The power supply unit supplies a regulated 12V to the battery charging circuit. The configuration of the charging circuit is such that it starts to charge the battery as soon as there is mains power supply.
- Battery Supply Unit
the battery supply unit supplies the 12V to the sensor circuit system. The power supply is connected through the relay terminal such that it supplies the system when the sensor senses darkness. The battery supplies constant 12V to the system.
- Relay Switching Circuit
The relay switching circuit is used to connect the battery charging circuit when there is power in the mains power supply. The charging circuit is connected from the normally open contact of the relay while the battery is connected the system through the normally closed contact of the relay.
- Sensor Switch Circuit
The sensor switch consists of the light dependent resistor (LDR), operational amplifier (UAAA741), variable resistor, fixed resistor and a transistor (Bc108). The LDR, senses darkness and operates the system by making the IC to give an output. The output is used to operate the relay through the transistor (BC 108). The sensitivity of the system can be varied using the variable resistor.
- Output Belay Switching Circuit
This is relay switching circuit which connect the sensor witch to the generator starting system. The relay is connected such that it connects the generator starting circuit through the normally open. In this case, the relay connects the normally open anytime there is output from the IC which eventually connects the generator starting circuit.
Relay switching CCT
- The Power Supply Unit
The Power supply unit comprises the battery that is supplying the system and the mains power supply that is charging the battery when there is power in the mains. The power supply unit also has the charging circuit ie, the circuit that charging the battery.
The power supply unit comprises components such as; 12Volts step down transformer, rectifiers, capacitors, regulator resistors and the battery (12V) that supplies the sensor circuit. The power supply from the battery is connected to the sensor circuit through a 12Volts relay. Also the mains power supply charges the battery through the connection of the relay terminals.
- The Relay Switching Circuit
This relay switching circuit functions as a switch in the system, this circuit connects the power supply unit to the system through the connection of the relay terminals. With 5 terminals. The current capacity is 10A.
- The Sensor Circuit
This is the circuit that is sensitive to darkness. The sensor circuit senses darkness and operates the output relay switch.
The sensor circuit comprises, photo resistor (Light dependent resistor, LDR), capacitor, resistors, an operational amplifier, transistor. The complete circuit diagram for the sensor circuit appears in the diagram below.
The operational amplifier ICI is used in a simple trigger circuit.
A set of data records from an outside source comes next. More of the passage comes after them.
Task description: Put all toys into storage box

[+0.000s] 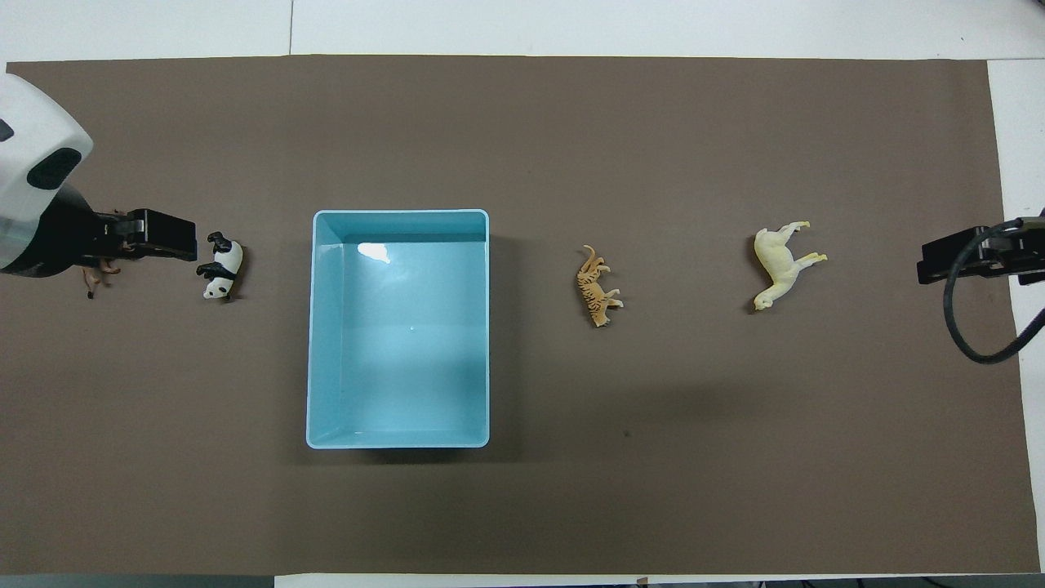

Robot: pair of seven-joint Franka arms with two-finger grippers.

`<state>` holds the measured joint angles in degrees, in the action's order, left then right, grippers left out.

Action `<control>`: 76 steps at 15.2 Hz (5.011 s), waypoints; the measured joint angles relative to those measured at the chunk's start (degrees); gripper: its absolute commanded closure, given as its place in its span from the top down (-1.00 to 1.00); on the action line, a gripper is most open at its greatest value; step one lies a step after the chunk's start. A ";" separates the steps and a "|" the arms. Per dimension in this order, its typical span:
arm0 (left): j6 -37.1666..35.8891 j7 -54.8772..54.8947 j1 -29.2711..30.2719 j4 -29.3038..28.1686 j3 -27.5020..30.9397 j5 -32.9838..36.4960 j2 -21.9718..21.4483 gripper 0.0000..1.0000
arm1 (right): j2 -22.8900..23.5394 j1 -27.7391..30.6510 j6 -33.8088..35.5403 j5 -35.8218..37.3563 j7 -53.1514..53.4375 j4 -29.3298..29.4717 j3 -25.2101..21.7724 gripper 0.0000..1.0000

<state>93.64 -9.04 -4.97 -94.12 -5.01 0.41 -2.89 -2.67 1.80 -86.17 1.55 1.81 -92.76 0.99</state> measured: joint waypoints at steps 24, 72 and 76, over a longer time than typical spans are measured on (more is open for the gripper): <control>-2.13 -0.72 0.51 -0.89 0.24 0.10 -0.56 1.00 | 4.36 -1.17 -19.62 -0.05 0.07 -12.19 0.63 1.00; 13.29 -31.52 -16.02 -11.30 -1.71 -0.02 13.21 1.00 | 12.17 -2.22 -26.75 -0.40 -1.80 -5.73 5.40 -1.00; 11.20 -25.16 -11.10 -11.24 0.18 2.00 9.75 1.00 | 11.19 -2.52 -21.86 -0.43 13.12 -1.51 13.82 -1.00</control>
<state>104.84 -34.21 -16.07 -105.36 -4.83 2.41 6.87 8.52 -0.73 -108.03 1.12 14.92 -94.27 14.81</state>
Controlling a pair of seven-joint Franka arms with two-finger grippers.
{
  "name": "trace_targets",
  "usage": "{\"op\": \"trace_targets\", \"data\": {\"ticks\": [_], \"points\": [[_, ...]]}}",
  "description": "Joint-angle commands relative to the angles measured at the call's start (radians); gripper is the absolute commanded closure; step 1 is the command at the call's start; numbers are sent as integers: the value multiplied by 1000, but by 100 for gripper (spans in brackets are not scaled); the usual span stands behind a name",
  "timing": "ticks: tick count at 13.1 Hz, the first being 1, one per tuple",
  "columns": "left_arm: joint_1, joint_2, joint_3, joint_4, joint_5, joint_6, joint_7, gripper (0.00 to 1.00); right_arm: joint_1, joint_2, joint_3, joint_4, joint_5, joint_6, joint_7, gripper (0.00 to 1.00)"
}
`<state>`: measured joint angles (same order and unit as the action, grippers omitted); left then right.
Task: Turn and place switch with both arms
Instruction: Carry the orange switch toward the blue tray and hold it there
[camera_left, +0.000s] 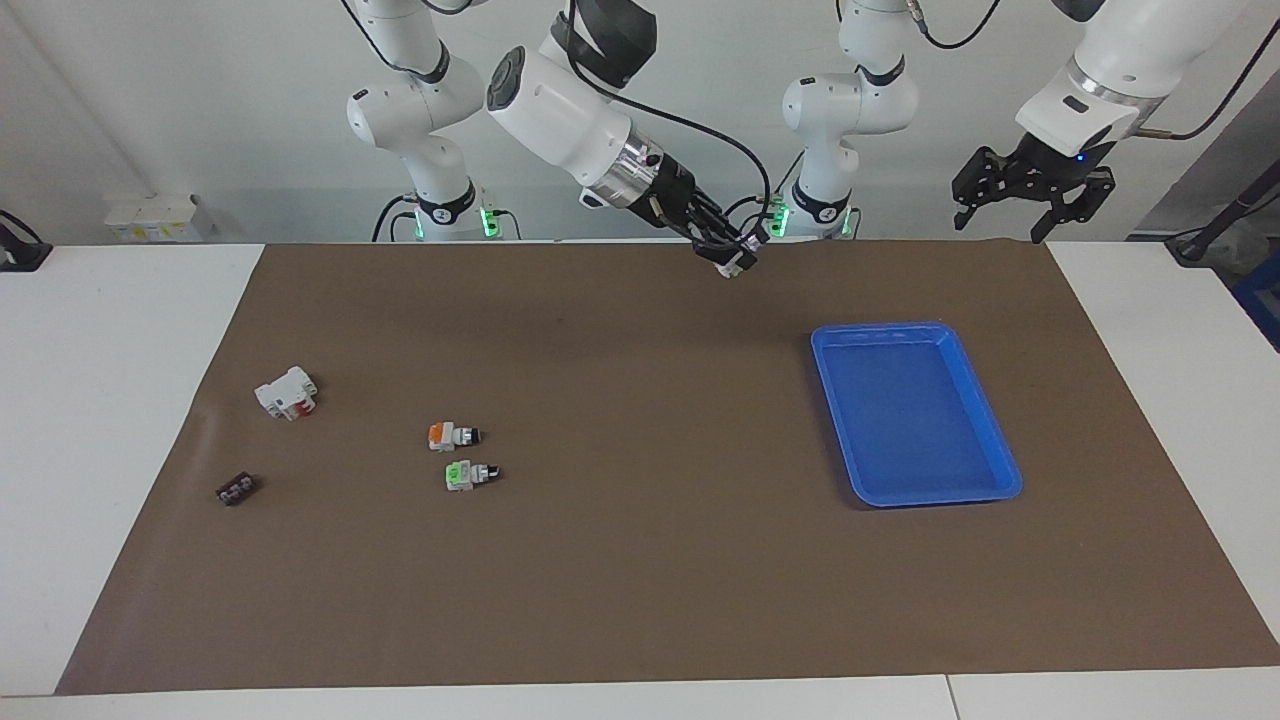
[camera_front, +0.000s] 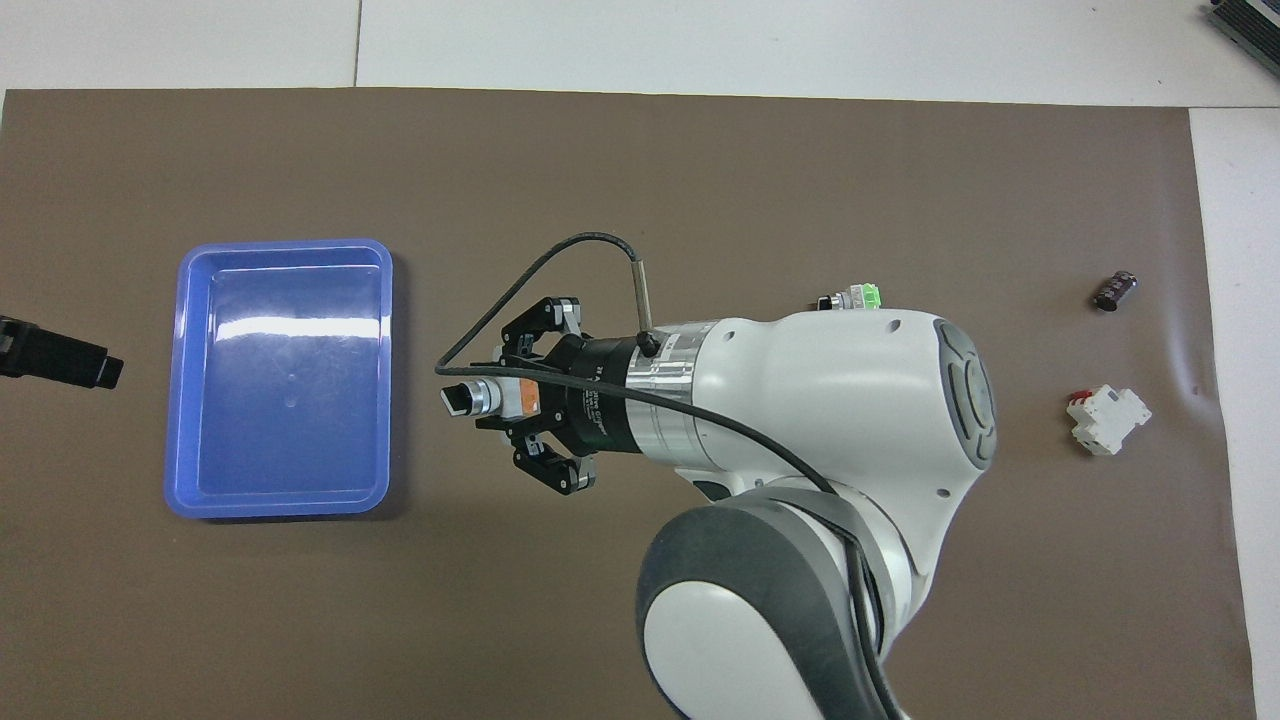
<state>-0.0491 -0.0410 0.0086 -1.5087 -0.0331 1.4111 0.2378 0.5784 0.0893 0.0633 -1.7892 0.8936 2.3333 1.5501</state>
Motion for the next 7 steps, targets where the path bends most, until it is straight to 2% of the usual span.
{"op": "trace_targets", "data": {"ticks": [1,7], "points": [[-6,-25,7,-27,-2,-4,1,0,-11,1,3,13,8,-25,13,100],[-5,-25,7,-27,-2,-4,1,0,-12,1,1,14,8,-34,13,100]]}}
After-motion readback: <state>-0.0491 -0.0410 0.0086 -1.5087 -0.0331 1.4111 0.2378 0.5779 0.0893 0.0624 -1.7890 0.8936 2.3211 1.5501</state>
Resistors R2 and R3 provide a reference potential of half the supply voltage to the non-inverting input (f ) pin 3 of ICI, the inverting input ( – ) pin 2, is fed from a potential divider that has preset VRI and resistor R1 as the lower arm and R6, a light dependent resistor (LDR) or photo resistor, as the upper arm.
The light sensor R6, is an ORP12 cadmium sulphide photo – resistor. Its resistance is very high in total darkness, and the minimum dark resistance for the ORP12 is actually one megahm higher light intensity produces reduced resistance, and in very bright conditions the photo resistor exhibits a resistance of 100 ohms.
With the LDR, in a fairly bright condition the voltage fed to the ICI’s inverting input is higher than the reference voltage at the non-inverting input. These result in the output of ICI going low ie no output when the LDR is in dark condition, the resistance is very high such that the voltage at ICI inverting input is lower than the reference voltage at the non-inverting input. This will result in the output of ICI going high, which biases transistor TRI into conduction and switches on relay.
The relay is therefore, switched off if the detected fight level is above a certain threshold level. The threshold level is controlled using a preset potentiometer VRI, the higher the resistance of VRI/RI, the lower the threshold level.
- The Output Relay Switch
the output relay switch connects the generator starting circuit to the 12V battery supply in the event of power failure. In this case, the relay contacts are used in different manner to make it switch one and off.
The relay switching circuit consists of the 12Volts relay, a protecting diode and transistor BC108.
- CONSTRUCTION METHOD
The various component used in the construction of the automatic electronic generator starting switch were built in breadboard first and confirmed in good working conditions. Then they were transferred to the vero-board. Before transferring to vero board, the components Layout were made in graph sheet. The resistor and capacitor were put in place and soldered. Next, were the transistor, IC and the regulator, and the necessary links are made and well soldered. The switches were mounted on the casing. The 12V d.c voltage source was seated in its position in the casing.
After the soldering, the necessary trace – cuttings were made and continuity fast was done to ensure that parts joined together were actually in order.
Then, the casing was built using a portable sized wooden material which brought out the real ideal of the device.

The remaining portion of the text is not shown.